An annual Investor Conference, organized by VinaCapital, took place in HCMC on October 3, featuring a diverse range of speakers representing various industries and sectors, ranging from startup tech companies to large industrial corporations and major financial institutions.
Don Lam, chief executive officer and founding partner of VinaCapital, said that the majority of participants came from Northeast Asia, specifically South Korea and Japan. These investors collectively manage funds totaling US$1 trillion.
Lam expressed optimism about attracting around US$1 billion of this capital into various sectors in Vietnam.

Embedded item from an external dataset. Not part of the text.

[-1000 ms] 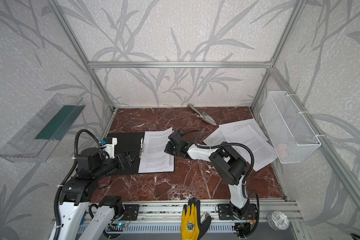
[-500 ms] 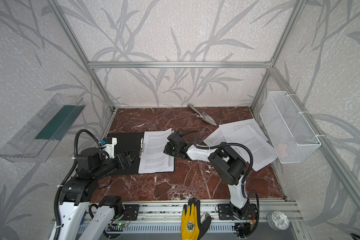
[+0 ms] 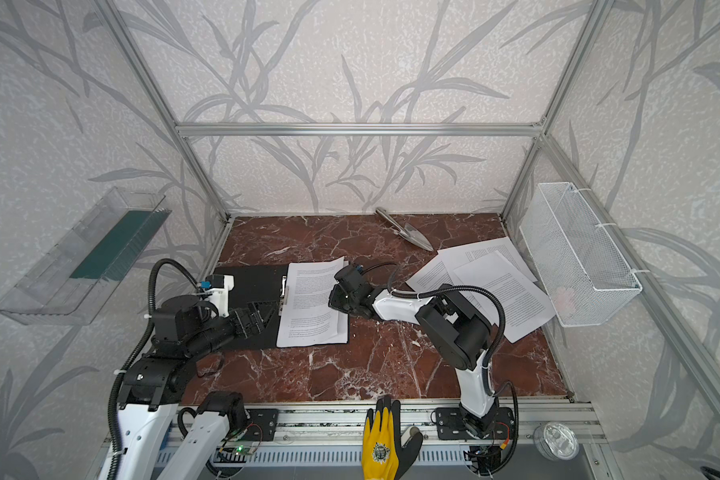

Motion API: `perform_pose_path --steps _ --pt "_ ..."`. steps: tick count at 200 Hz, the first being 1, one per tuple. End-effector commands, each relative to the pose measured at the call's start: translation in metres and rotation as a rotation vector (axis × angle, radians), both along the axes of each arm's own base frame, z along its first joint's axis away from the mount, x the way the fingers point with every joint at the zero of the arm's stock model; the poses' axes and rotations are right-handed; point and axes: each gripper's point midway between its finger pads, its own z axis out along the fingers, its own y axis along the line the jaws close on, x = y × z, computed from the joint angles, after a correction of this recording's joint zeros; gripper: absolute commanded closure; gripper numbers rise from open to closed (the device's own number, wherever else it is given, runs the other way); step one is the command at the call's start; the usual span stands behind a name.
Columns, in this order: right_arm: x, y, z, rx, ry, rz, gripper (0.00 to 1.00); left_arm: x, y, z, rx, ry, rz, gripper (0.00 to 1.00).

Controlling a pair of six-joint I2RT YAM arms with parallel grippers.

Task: Put the files into the folder

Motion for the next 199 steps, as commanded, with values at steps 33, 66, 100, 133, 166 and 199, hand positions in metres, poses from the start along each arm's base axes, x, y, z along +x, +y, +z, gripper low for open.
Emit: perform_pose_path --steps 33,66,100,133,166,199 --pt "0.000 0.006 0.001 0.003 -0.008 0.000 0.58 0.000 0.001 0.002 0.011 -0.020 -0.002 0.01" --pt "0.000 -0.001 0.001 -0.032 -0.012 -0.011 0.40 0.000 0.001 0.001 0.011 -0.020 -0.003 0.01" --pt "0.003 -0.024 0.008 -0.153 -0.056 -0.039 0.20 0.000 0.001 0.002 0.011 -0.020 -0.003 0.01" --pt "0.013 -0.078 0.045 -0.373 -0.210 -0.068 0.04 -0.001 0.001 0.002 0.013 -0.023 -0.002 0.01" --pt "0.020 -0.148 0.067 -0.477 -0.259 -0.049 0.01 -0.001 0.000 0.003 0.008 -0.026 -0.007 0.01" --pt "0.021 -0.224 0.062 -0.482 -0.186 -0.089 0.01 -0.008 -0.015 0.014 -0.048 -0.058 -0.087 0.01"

“We are honored to welcome international investors back to Vietnam, especially as this year marks the 20th anniversary of VinaCapital’s establishment and development. The strong presence of guests indicates that Vietnam is becoming an increasingly attractive investment destination. This is an opportunity for us to delve deeper into the compelling investment opportunities in the market,” said Lam.

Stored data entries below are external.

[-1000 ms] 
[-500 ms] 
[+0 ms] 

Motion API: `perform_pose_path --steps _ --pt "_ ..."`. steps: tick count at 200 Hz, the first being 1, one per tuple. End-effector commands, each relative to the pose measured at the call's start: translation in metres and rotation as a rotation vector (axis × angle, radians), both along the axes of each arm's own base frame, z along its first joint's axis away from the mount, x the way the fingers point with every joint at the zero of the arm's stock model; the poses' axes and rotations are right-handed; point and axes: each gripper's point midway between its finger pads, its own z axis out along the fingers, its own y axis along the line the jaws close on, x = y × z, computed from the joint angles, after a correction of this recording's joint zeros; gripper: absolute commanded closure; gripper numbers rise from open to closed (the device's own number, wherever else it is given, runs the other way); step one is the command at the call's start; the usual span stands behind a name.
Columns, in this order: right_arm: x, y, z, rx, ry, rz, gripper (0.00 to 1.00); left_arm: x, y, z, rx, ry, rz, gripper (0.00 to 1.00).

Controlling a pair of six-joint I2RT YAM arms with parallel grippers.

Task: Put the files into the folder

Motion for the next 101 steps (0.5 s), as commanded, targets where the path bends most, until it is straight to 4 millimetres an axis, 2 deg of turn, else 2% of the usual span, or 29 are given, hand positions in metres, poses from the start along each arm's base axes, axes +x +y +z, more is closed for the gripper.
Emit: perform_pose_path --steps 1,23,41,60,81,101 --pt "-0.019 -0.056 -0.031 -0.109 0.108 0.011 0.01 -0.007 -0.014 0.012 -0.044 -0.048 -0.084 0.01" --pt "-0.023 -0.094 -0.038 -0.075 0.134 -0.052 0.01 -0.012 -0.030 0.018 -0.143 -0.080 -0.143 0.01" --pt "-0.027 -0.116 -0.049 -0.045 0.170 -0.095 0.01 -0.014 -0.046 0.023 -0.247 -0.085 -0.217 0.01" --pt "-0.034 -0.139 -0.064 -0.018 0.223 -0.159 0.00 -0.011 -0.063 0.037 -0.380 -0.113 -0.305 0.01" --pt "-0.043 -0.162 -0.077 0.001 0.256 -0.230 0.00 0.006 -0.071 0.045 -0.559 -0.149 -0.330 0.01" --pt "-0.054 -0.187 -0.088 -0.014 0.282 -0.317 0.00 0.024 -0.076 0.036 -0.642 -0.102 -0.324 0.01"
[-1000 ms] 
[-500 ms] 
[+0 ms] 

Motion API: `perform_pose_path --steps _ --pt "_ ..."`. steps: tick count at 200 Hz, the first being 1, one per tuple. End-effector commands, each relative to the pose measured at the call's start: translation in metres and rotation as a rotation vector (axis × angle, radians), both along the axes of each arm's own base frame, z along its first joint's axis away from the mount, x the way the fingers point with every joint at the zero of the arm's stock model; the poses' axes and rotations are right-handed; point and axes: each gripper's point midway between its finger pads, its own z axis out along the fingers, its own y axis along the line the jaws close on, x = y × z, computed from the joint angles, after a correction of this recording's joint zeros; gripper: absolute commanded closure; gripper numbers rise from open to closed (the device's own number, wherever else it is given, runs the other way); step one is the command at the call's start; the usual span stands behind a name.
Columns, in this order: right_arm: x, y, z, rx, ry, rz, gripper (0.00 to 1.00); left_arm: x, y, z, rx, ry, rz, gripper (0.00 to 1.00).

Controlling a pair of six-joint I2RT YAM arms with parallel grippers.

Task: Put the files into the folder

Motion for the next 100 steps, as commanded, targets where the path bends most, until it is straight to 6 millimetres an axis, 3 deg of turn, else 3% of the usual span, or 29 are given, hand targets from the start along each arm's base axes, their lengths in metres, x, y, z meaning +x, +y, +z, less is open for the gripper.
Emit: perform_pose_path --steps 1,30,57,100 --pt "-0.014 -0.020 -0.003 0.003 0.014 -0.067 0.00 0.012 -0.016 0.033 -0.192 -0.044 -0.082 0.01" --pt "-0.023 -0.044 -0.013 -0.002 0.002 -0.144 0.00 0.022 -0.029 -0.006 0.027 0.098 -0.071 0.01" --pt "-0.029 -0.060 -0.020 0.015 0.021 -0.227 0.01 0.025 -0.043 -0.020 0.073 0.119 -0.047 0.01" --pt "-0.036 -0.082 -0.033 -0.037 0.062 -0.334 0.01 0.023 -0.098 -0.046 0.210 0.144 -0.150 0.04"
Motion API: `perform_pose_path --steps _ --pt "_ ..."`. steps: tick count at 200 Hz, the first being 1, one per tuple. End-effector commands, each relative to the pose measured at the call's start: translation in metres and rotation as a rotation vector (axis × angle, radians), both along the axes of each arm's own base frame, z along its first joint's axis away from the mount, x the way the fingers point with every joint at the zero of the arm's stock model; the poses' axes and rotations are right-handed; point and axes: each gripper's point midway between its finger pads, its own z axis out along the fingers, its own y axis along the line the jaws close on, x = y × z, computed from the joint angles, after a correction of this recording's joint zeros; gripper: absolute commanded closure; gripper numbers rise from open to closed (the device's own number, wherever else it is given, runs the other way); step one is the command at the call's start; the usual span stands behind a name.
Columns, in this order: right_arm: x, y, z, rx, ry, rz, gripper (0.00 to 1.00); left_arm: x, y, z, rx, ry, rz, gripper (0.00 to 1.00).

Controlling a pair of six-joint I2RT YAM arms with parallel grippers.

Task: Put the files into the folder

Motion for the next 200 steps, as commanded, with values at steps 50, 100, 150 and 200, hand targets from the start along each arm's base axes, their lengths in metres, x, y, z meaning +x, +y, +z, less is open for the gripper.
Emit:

He added that a week before the conference, VinaCapital organized a meeting with about 30 corporations from Taiwan, a global leader in the semiconductor industry. Taiwan’s semiconductor sector, although employing only 1.2% of its population, contributes to 20% of the country’s GDP.
Lam emphasized the investors’ keen interest in several growing industries in Vietnam, including renewable energy, green manufacturing, and notably, semiconductors and chips. This surge in interest comes after the recent upgrade of the Vietnam-U.S. relationship to a comprehensive strategic partnership.
Andy Ho, chief investment officer of VinaCapital, provided an economic analysis of Vietnam. He estimated Vietnam’s GDP would grow by as low as 4.7% this year, citing a 10% decline in exports and weak domestic consumption. However, he projected a recovery in 2024, with GDP growth returning to around 6.5%.
Ho also noted that the fall in exports to the U.S. has ceased, and orders are expected to rise. The Vietnam dong-U.S. dollar exchange rate remains stable, and the growing middle class is expected to sustain economic growth over the next decade, further solidifying Vietnam’s status as a significant destination for foreign direct investment, particularly from the U.S.